Go through the material below, find each line with the word "answers", and copy those lines.

DATA UNDER STUDY:
══════

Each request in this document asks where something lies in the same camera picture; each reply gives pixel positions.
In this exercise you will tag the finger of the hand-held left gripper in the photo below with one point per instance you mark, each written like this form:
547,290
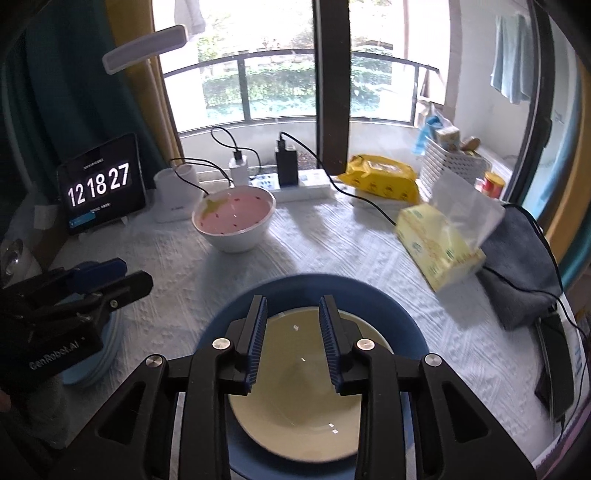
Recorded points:
101,270
129,290

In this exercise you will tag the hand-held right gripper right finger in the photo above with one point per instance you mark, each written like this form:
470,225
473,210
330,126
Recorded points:
330,341

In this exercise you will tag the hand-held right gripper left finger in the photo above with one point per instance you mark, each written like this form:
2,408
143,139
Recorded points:
256,341

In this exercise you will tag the large blue bowl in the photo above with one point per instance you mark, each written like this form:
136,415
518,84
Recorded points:
300,288

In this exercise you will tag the cream bowl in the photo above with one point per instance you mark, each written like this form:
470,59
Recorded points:
295,397

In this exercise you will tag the pink bowl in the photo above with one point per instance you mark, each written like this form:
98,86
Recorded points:
233,212

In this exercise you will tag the white tablet stand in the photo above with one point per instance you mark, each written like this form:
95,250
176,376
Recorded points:
123,221

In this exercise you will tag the black tablet with clock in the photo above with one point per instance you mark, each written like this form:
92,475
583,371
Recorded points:
99,184

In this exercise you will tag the white textured tablecloth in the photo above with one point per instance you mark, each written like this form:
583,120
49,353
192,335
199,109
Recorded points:
332,240

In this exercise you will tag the white desk lamp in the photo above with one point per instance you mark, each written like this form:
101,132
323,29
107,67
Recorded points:
175,198

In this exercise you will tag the yellow tissue pack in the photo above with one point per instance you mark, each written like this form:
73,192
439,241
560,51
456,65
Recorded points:
434,249

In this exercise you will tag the white charger plug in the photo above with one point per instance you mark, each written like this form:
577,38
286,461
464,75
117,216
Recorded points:
238,171

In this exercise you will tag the white power strip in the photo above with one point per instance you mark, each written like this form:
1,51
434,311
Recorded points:
314,180

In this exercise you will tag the yellow wet wipes packet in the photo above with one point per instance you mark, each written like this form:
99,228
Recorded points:
383,180

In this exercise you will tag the black charger plug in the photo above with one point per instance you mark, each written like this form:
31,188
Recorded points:
287,164

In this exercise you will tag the teal curtain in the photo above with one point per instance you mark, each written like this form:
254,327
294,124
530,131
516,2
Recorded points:
69,92

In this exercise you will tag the white plastic basket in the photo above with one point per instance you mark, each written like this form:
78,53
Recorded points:
452,170

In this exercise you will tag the red lid jar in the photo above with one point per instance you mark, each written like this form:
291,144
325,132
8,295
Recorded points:
493,184

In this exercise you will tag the blue plastic bag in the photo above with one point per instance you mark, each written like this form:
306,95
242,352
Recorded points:
427,134

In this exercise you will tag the small pale carton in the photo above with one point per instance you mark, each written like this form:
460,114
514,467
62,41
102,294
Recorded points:
447,138

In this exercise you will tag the black balcony railing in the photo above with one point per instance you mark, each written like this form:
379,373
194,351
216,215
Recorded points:
277,55

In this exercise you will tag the light blue hanging garment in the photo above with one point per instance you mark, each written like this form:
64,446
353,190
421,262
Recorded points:
512,60

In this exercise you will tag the black window frame post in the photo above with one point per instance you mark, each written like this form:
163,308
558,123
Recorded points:
330,83

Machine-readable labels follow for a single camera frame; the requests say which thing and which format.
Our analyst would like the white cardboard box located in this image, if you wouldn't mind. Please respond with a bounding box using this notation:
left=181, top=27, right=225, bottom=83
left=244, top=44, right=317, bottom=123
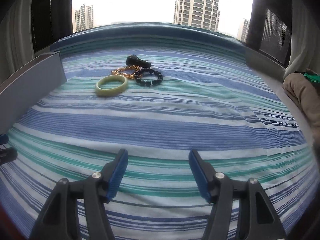
left=0, top=51, right=67, bottom=134

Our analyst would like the tall apartment tower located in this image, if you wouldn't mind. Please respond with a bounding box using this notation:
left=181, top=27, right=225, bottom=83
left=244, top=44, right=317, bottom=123
left=174, top=0, right=220, bottom=32

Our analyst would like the slim apartment tower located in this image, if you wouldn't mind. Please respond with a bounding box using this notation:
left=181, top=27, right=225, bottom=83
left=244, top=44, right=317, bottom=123
left=237, top=19, right=250, bottom=42

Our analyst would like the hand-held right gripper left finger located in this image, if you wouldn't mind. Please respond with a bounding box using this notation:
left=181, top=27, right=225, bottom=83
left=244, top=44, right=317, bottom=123
left=29, top=149, right=129, bottom=240

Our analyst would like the amber bead bracelet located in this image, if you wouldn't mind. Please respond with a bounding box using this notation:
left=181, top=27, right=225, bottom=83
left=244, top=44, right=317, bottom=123
left=111, top=65, right=143, bottom=77

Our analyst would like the white pleated curtain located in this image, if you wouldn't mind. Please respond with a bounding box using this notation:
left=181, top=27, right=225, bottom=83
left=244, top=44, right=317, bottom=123
left=0, top=0, right=38, bottom=80
left=285, top=0, right=320, bottom=73

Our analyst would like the twin apartment tower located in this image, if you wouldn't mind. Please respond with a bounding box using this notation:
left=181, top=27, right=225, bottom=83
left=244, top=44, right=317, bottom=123
left=75, top=4, right=94, bottom=32

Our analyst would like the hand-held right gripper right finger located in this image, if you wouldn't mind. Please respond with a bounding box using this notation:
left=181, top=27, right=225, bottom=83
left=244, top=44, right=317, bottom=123
left=189, top=149, right=287, bottom=240

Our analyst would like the pale green jade bangle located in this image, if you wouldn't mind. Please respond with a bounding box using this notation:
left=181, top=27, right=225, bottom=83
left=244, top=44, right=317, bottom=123
left=95, top=75, right=129, bottom=97

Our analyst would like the blue green striped cloth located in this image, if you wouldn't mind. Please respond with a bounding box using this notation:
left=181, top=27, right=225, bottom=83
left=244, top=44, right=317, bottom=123
left=0, top=22, right=313, bottom=240

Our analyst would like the dark bead bracelet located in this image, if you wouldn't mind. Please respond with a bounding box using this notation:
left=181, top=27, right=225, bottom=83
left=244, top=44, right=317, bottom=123
left=134, top=67, right=163, bottom=87

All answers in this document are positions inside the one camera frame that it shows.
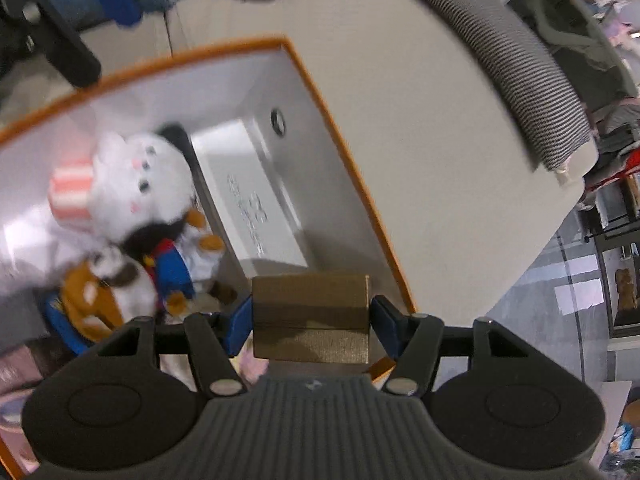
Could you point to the houndstooth cushion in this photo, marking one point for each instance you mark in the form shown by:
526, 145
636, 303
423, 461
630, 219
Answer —
525, 70

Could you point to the pink cloth pouch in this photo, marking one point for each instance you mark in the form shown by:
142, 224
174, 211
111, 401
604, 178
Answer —
252, 367

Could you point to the grey study desk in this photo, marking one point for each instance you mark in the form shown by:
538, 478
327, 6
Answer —
560, 20

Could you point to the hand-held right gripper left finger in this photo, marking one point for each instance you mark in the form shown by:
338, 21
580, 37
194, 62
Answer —
239, 327

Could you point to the beige sofa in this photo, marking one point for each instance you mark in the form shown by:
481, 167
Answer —
425, 135

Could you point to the black shelf cart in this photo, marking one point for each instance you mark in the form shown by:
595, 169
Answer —
615, 200

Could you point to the orange box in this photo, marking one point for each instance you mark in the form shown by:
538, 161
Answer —
325, 170

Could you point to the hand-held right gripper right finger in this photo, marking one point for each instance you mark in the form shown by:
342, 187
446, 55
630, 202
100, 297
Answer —
386, 327

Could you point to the orange and blue plush toy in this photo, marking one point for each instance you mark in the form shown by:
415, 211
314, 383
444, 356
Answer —
90, 305

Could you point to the glossy printed packet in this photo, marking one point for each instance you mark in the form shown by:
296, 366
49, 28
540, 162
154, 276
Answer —
20, 400

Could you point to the small gold box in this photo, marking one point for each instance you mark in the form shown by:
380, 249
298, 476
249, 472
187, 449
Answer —
310, 320

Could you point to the doll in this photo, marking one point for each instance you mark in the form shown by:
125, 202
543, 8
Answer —
172, 265

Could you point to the white plush toy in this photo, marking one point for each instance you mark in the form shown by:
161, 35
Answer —
145, 180

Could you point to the brown boots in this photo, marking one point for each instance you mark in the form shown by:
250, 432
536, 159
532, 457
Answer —
627, 295

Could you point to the silver glasses case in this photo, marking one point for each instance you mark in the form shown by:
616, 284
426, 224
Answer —
250, 200

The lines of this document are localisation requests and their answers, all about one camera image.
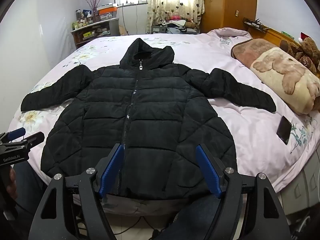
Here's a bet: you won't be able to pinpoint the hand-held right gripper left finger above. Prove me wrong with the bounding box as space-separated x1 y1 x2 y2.
32 143 125 240

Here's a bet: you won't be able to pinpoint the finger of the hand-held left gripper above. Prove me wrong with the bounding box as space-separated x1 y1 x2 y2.
6 127 26 141
22 131 45 153

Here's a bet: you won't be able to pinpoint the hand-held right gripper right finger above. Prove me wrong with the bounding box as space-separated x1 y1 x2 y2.
196 144 292 240

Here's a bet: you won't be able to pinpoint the black hooded puffer jacket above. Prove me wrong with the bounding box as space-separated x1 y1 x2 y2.
20 38 277 200

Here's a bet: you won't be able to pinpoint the pile of clothes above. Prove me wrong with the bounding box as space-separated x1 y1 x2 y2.
160 15 200 34

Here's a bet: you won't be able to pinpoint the person's left hand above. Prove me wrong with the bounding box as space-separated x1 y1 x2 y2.
6 166 18 202

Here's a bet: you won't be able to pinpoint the person's left leg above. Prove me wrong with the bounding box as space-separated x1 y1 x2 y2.
11 159 52 224

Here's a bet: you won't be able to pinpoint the bed with pink floral sheet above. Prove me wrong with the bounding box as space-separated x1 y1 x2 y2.
5 27 320 220

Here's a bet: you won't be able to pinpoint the black phone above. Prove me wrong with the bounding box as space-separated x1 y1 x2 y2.
276 115 292 145

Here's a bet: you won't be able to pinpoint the rolled bear print blanket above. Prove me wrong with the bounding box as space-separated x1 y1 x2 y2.
230 38 320 115

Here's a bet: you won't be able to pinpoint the wooden shelf unit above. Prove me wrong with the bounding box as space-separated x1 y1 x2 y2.
71 17 119 50

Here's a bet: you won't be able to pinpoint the cluster of toiletry bottles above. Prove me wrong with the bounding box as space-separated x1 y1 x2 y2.
72 9 98 29

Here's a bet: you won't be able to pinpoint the orange lidded storage box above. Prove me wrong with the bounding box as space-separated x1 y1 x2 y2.
97 5 118 22

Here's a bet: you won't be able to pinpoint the dark brown plush toy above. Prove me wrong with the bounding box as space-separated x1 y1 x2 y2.
279 39 300 57

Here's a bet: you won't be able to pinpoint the white appliance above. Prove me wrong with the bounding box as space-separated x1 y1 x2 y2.
117 4 148 35

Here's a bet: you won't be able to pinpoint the dried flower branches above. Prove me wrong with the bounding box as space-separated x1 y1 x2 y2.
81 0 113 17

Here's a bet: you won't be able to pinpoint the brown teddy bear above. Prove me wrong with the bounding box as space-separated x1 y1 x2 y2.
297 32 320 74

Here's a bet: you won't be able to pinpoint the wooden wardrobe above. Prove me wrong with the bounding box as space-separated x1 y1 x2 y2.
200 0 258 34

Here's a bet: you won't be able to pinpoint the heart print curtain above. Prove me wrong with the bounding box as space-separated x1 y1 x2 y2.
146 0 205 34

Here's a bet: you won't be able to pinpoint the black floor cable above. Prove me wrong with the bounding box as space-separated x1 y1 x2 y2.
129 214 177 233

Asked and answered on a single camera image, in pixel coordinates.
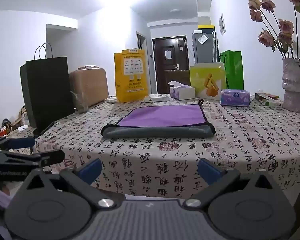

══════

RESPONSE AREA:
All answers in this document are positions inside the one camera frame that it shows.
The lines of this document are localisation requests and their answers, all about one camera image.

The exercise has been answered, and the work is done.